The AMF CSI dependencies for all directors are already configured such that 
they are
assigned active only after IMMD, i.e. only after IMMD responds to the AMF 
active csisetcallback.

So, another way to fix could be that, if we can make any 
adjustments/improvements (without added complication)
to the way IMMD responds to the active callback, then the following things 
should help improve things come in order:

- Make the director services perform the implementerset in the AMF callback, 
rather than in the RDA callback during failover, 
the director services will receive the RDE callback first(with one probable 
exception of failover in the middle of switchover).
  So, in the rda callbacks they would have set themselves as active, i.e. they 
would be ready and servicing their other core job!

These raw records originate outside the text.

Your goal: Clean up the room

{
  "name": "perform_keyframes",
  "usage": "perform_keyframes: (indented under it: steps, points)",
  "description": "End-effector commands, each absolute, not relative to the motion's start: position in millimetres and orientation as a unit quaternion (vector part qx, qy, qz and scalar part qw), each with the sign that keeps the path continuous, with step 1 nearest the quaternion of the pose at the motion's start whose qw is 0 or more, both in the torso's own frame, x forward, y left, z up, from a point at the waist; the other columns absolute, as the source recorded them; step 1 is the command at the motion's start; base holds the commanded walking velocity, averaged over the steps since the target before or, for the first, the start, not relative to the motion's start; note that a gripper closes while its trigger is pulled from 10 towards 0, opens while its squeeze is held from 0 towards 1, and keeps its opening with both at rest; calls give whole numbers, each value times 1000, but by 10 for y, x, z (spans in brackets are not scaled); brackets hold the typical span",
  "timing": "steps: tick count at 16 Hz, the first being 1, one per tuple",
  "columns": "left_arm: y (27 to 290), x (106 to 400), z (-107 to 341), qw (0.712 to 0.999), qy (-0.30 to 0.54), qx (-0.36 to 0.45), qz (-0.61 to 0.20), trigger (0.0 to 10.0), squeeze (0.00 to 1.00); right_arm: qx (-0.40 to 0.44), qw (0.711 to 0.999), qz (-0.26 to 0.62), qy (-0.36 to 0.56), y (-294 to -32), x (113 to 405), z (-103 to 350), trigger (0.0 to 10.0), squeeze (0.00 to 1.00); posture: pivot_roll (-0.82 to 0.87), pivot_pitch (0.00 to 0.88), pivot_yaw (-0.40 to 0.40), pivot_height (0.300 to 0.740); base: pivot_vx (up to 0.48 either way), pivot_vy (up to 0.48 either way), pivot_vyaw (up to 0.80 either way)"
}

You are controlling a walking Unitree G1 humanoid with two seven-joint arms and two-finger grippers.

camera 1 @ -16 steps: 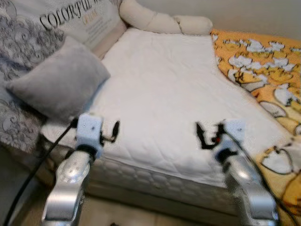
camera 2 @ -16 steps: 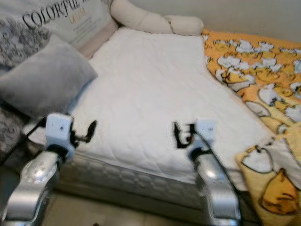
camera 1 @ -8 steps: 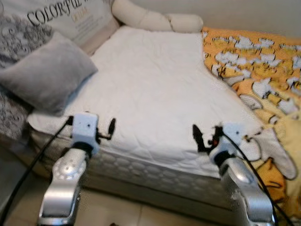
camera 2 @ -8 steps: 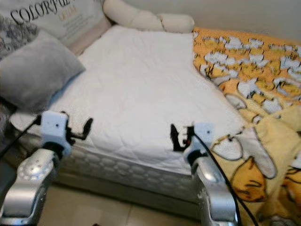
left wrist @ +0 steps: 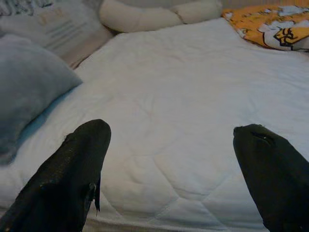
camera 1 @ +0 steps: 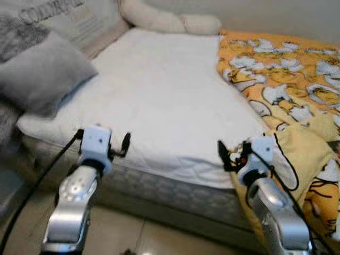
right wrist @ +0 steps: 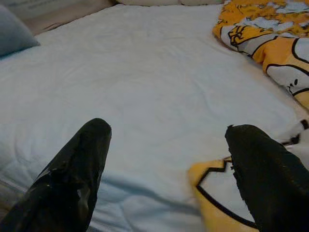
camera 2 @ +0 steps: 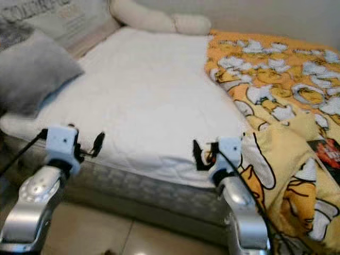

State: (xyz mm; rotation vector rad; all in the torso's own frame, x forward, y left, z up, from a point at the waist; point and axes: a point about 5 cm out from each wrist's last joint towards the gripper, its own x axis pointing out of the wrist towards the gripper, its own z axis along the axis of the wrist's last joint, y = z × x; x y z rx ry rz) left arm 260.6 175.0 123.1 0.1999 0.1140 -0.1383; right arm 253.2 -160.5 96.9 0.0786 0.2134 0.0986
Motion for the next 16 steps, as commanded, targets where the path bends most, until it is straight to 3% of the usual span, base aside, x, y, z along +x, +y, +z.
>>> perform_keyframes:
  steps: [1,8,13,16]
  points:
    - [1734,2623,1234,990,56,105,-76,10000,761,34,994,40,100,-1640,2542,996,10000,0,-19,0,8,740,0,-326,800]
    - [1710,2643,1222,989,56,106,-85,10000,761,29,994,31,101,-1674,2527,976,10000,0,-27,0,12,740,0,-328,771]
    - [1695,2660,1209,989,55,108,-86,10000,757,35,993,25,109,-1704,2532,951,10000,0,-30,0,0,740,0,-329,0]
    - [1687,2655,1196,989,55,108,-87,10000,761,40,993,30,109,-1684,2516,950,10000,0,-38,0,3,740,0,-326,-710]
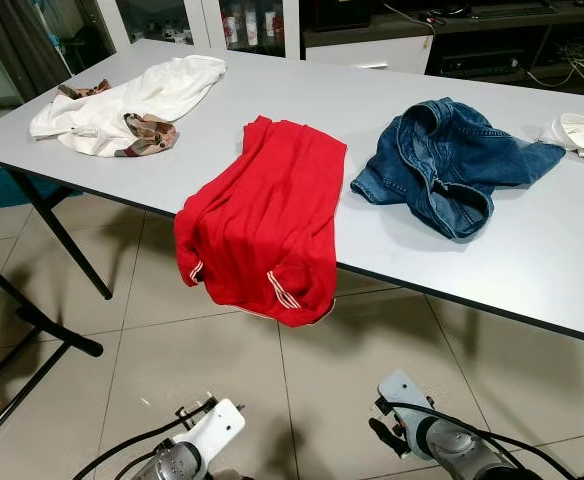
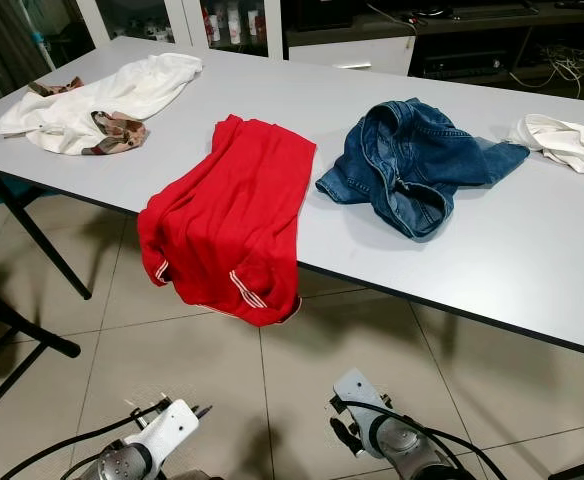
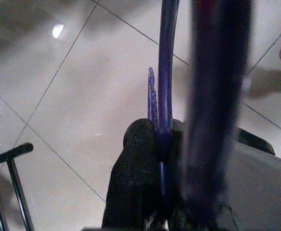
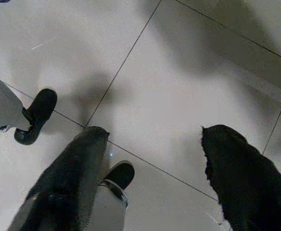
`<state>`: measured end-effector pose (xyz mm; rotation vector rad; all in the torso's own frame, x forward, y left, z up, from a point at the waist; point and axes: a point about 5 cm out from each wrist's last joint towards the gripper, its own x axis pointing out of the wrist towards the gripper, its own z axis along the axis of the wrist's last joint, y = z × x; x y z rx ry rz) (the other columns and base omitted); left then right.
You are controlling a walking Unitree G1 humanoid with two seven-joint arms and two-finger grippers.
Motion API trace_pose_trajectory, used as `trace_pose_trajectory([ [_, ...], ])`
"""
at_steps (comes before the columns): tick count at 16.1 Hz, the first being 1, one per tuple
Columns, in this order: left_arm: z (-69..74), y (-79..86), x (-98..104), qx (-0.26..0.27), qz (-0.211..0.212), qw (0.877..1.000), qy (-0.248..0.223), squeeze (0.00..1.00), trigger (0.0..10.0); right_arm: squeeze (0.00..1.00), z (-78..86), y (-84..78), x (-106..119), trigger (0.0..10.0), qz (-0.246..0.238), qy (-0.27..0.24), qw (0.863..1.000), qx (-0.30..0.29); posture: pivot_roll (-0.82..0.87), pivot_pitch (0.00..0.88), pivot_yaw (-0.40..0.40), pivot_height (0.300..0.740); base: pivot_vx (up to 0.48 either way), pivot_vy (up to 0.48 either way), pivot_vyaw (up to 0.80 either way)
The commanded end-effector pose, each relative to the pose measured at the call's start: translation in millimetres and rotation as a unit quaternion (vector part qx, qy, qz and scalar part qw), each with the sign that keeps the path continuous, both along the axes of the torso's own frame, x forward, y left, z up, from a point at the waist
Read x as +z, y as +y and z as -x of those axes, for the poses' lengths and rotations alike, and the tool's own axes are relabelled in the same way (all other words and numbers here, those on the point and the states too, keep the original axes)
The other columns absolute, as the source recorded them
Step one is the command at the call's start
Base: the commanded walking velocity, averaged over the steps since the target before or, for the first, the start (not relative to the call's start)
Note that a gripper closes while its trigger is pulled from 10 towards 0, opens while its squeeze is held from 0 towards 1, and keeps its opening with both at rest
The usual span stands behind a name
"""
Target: Hang hanger
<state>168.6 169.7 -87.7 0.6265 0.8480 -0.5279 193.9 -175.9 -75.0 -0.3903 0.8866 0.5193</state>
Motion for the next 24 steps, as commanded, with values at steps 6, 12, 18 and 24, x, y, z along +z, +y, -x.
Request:
trace_pose_trajectory([
  [6, 3.1, 4.3, -1.2, 0.015, 0.003, 1.000, 0.008, 0.00, 3.7, 0.00, 3.2, -1.0, -1.5, 0.0, -0.003, 0.004, 1.000, -0.007, -0.11, 0.000, 0.078, 0.736, 0.000, 0.000, 0.00],
  [12, 3.7, 5.2, -1.1, 0.015, 0.005, 1.000, 0.007, 0.00, 0.0, 0.00, 3.5, -0.9, -1.6, 0.0, -0.001, 0.004, 1.000, -0.004, -0.11, 0.000, 0.081, 0.736, 0.000, 0.000, 0.00],
  [18, 2.9, 6.8, -0.8, 0.013, -0.002, 1.000, 0.006, 0.00, 10.0, 0.00, 3.8, -0.9, -1.9, 10.0, 0.001, 0.002, 1.000, -0.008, -0.11, 0.000, 0.086, 0.736, 0.000, 0.000, 0.00],
  [24, 2.7, 6.4, -0.9, 0.016, -0.003, 1.000, 0.005, 0.00, 10.0, 0.00, 6.4, -2.2, -3.0, 0.2, -0.001, 0.005, 1.000, -0.013, -0.11, 0.000, 0.085, 0.736, 0.000, 0.000, 0.00],
])
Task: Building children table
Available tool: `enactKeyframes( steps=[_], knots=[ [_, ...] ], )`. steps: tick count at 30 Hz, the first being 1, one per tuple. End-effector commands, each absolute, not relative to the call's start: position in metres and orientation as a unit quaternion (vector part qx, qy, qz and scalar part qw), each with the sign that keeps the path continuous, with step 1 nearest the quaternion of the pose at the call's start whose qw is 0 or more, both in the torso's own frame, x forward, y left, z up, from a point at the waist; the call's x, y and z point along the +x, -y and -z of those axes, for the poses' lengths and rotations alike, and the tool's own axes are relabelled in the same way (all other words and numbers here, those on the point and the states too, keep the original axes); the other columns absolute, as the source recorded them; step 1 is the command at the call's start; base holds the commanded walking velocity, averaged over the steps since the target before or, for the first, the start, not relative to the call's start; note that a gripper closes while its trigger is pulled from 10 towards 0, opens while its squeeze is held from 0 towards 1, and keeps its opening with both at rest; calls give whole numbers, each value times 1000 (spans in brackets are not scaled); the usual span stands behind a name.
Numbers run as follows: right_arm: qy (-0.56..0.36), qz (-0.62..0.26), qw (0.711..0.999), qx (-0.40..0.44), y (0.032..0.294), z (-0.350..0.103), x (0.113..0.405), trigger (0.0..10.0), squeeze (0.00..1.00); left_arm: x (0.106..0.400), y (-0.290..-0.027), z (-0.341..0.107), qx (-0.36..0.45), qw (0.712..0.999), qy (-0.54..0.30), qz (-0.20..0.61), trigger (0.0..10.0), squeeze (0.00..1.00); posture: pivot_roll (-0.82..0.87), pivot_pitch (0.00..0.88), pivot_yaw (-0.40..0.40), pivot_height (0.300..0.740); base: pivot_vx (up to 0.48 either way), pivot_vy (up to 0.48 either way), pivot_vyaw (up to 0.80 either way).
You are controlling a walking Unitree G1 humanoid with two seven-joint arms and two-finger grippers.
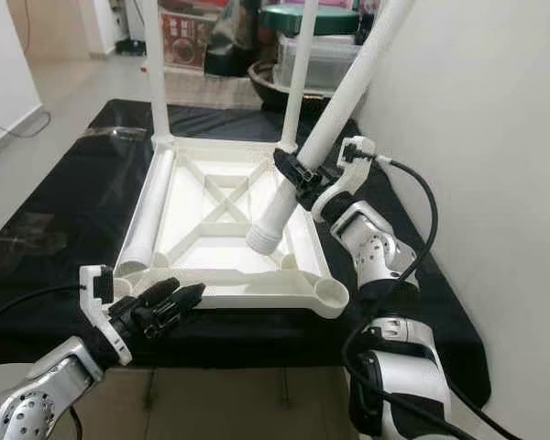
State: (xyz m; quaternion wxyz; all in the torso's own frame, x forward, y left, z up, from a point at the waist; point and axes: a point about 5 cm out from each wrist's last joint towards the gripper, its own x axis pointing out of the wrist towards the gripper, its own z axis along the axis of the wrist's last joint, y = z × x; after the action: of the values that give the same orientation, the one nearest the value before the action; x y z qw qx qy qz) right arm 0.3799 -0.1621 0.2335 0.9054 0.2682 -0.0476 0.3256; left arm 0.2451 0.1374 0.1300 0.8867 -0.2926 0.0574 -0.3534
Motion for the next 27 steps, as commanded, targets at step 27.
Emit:
enactKeyframes(
  steps=[27],
  knots=[
    [15,-637,730,249,111,-243,330,0,0,228,-123,-127,-249,848,-99,457,10000,0,92,0,-98,740,0,0,0]
  ],
)
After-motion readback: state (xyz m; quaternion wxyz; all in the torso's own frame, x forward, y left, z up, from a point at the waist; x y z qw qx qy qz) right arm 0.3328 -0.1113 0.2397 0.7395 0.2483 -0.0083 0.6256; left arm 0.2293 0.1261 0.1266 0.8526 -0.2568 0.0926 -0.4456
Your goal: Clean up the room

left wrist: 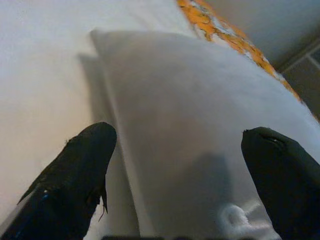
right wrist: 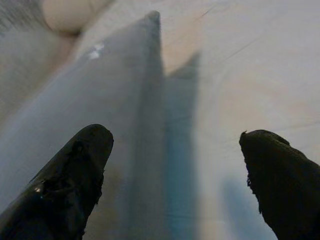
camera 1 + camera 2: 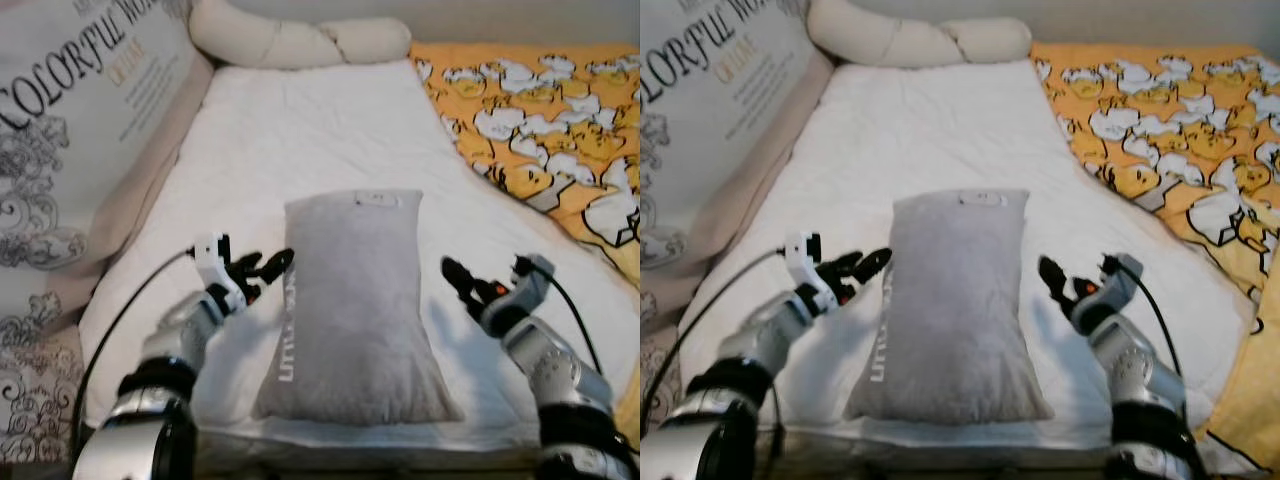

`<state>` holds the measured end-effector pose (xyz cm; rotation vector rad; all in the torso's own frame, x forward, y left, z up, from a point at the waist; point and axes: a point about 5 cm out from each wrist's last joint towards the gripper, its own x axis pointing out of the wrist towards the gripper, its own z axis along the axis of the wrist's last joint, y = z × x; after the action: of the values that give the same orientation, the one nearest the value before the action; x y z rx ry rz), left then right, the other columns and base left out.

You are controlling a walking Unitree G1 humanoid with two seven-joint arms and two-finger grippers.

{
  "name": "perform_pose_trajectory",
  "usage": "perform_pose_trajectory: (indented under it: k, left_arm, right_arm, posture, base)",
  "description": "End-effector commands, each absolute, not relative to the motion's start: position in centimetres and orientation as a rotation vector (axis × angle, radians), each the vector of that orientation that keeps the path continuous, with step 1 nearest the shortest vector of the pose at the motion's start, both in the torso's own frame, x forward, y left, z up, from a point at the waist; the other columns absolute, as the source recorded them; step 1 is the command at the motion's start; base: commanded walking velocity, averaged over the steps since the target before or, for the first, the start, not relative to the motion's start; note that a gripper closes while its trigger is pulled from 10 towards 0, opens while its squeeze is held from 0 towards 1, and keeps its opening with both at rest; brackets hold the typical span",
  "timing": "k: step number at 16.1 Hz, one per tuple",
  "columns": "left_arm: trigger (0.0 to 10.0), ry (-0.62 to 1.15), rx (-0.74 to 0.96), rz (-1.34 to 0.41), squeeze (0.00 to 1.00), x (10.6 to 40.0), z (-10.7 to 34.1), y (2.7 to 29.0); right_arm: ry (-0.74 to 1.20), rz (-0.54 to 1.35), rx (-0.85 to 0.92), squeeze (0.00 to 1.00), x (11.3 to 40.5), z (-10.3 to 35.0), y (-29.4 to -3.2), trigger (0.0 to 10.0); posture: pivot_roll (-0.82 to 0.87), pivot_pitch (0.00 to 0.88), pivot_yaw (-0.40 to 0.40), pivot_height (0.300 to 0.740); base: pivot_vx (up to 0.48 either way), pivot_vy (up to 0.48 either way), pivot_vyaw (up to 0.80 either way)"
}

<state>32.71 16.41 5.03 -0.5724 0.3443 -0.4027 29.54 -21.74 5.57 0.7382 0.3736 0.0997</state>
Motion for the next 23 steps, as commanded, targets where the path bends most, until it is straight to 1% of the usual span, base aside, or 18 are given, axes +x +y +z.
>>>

Note: One catch in this approach is that SMF is not subscribing to the RDA 
callback!

> 4) All services could treat getting ERR_EXIST on implementerSet in the
> context of failover as getting TRY_AGAN.
> I would recommend (2) or (3) as the (from my perspective) simplest
> solutions.
> In general, it is safe to treat ERR_EXIST (or any error that has the 
> semantics of
> "nothing was done") as TRY_AGAIN.

[Mathi]
One problem with treating ERR_EXIST(failover) to be same as TRY_AGAIN is that 
one can't differentiate this with wrongly designed distributed applications in 
the way they
do implementersets! They might just wrongly repeat a tryagain periodic loop and 
may never succeed
and all those time the middleware would have never gave a hint of what was 
going wrong!

> That is, nothing bad can happen simply because the request is tried again.
> Of course the request may be futile in most other contexts. When there is
> another healthy OI occupying the implementer-name the retry loop would
> run all the way to completion making the whole retry excercise both
> pointless and delaying other meaningfull tasks. But in the particular case
> where a service knows that "this is a failover and I am the new actice" then
> that service also knows that treating ERR_EXIST on implementerSet will not
> be futile unless somethign is seriously wrong with the cluster.
> /AndersBj
> ________________________________________
> From: Mathi Naickan [mailto:mathi-naic...@users.sf.net]
> Sent: den 28 oktober 2013 17:34
> To: [opensaf:tickets]
> Subject: [tickets] [opensaf:tickets] #528 order of service not guaranteed
> during failover Well, before proceeding any further, there are questions... to
> identify a probably not yet uncovered real root cause (and that would also
> help in prioritizing this ticket)
> 1) The log snippet in this ticket indicate that IMM has been notified of a
> failover before the implementerClear reached IMM.
> So, when IMM already has received the failover indication, IMM
> implementation must ought be able to handle the implmenter clear.
> Why has that not happened? Is it because IMM waits for IMMA down? if so,
> it because IMMA down has not yet reached this IMMND?
> This is not a situation where i would expect the IMM clients to be shown an
> ERR_EXIST.
> 2) Is #528 and #599 really the same scenario? (OR) Is it that in the case of
> #599 the IMM has not received the failover indication before the
> implementerSet? in which case we could call this scenario born out of
> "timing" delay created somewhere in the stack...
> Questions apart, iam also thinking of how the dependencies(instantiation
> and csidep) among the middleware components are existing or can be
> changed such that IMM is ready first before a csiset is delivered to IMM
> clients(middleware components)!


---

** [tickets:#528] order of service not guaranteed during failover**

**Status:** unassigned
**Created:** Tue Jul 30, 2013 09:43 AM UTC by Sirisha Alla
**Last Updated:** Mon Oct 28, 2013 04:34 PM UTC
**Owner:** nobody

The issue is seen on changeset 4325 on SLES 4 node VMs.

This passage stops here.